Set the listing down exactly; no pictures.
________________
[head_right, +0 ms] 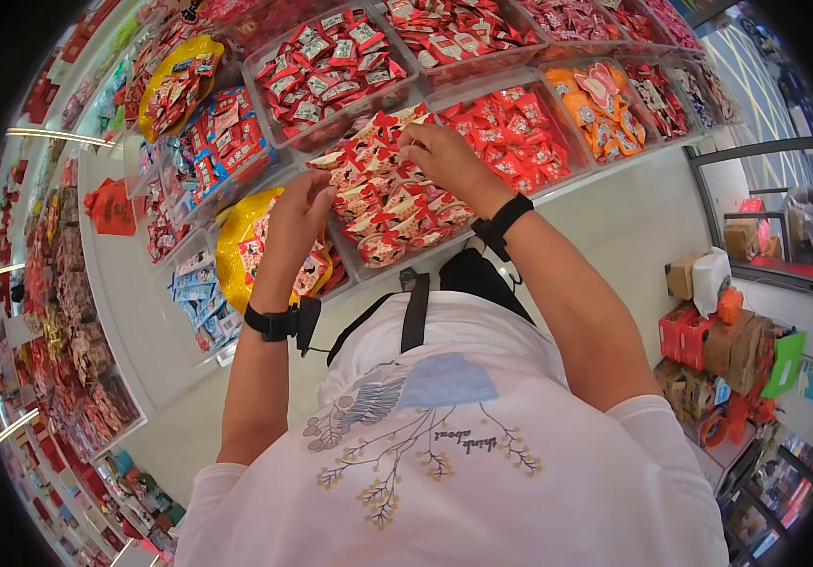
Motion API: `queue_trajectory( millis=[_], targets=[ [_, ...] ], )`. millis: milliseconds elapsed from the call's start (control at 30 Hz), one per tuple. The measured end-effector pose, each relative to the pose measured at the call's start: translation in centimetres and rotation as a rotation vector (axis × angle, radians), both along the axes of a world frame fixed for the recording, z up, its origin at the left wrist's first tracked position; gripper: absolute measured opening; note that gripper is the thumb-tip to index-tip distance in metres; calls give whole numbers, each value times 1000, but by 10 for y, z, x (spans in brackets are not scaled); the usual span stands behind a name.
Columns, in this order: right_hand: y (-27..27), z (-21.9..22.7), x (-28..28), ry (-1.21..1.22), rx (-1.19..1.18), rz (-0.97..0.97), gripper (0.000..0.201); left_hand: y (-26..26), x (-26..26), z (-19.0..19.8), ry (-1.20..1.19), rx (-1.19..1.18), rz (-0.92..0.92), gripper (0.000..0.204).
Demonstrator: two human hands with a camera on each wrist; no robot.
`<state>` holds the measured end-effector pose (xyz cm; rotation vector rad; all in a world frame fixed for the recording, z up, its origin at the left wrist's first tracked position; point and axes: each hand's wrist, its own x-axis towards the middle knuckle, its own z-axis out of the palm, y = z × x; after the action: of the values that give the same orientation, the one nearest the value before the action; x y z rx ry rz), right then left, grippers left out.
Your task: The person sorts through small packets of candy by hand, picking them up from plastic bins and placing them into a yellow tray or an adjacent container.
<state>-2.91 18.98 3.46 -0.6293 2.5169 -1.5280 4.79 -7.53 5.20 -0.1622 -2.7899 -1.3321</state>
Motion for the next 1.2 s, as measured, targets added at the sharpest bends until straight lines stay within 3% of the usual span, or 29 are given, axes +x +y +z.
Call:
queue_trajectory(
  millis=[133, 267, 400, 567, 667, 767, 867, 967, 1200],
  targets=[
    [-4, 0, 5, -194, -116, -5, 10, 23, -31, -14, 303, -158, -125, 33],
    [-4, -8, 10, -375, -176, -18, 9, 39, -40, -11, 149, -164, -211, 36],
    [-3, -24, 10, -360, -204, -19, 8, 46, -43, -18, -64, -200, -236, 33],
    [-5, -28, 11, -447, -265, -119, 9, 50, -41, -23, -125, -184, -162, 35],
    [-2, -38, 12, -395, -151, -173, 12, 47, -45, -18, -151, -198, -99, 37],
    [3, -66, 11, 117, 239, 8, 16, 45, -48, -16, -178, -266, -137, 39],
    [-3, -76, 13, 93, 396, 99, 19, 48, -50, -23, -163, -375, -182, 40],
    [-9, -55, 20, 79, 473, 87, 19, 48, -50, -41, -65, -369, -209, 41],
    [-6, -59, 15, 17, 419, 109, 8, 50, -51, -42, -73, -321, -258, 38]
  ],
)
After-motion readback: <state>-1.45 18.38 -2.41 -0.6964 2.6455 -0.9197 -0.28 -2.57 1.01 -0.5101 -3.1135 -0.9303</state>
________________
→ **ANSWER SECTION**
[head_right, +0 ms] 
Motion API: `queue_trajectory( millis=[_], targets=[ [_, ...] ], )`. millis: milliseconds elapsed from the call's start (control at 30 Hz), one per tuple. The measured end-effector pose, each relative to the pose measured at the call's start: translation in centimetres and rotation as a rotation vector (axis × angle, radians), both along the axes of a world frame fixed for the recording, z up, its origin at the left wrist's first tracked position; gripper: absolute measured opening; note that gripper is the thumb-tip to index-tip distance in metres; calls give whole numbers, each value times 1000, but by 10 for y, z, x (spans in brackets are not scaled); the usual span stands behind a name.
Columns, in this order: right_hand: y (-27..27), z (-21.9..22.7), x (-28..28), ry (-1.21..1.22), rx (-1.19..1.18), rz (-0.97..0.97), gripper (0.000..0.201); left_hand: y (-26..26), x (-26..26), z (-19.0..19.8), ry (-1.20..1.19), rx (-1.19..1.18), rz (-0.92..0.92), gripper (0.000..0.204).
Demonstrator: two human hands with a camera on each wrist; no robot.
`<state>` holds the measured end-effector pose (xyz cm; rotation vector rad; all in a world frame fixed for the recording, z up, its origin at the left wrist's first tracked position; point and axes: each hand's wrist, its own x-axis towards the middle knuckle, its own z-axis out of the palm, y = z × x; after the action: of the values that give the same orientation, the one nearest the value before the action; x y z rx ry rz), right then left, grippers left out.
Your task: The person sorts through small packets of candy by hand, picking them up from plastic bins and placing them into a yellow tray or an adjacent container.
<state>-2.91 18.98 3.46 -0.6293 2.5169 -1.5280 4.79 -7.53 5.20 -0.1622 -2.7899 -1.3321</state>
Motion for the next 1.2 s, as measured, targets added at the sharpest bends until straight lines stay within 3% of the usual span, or 29 are given, axes +x +y +z.
Call:
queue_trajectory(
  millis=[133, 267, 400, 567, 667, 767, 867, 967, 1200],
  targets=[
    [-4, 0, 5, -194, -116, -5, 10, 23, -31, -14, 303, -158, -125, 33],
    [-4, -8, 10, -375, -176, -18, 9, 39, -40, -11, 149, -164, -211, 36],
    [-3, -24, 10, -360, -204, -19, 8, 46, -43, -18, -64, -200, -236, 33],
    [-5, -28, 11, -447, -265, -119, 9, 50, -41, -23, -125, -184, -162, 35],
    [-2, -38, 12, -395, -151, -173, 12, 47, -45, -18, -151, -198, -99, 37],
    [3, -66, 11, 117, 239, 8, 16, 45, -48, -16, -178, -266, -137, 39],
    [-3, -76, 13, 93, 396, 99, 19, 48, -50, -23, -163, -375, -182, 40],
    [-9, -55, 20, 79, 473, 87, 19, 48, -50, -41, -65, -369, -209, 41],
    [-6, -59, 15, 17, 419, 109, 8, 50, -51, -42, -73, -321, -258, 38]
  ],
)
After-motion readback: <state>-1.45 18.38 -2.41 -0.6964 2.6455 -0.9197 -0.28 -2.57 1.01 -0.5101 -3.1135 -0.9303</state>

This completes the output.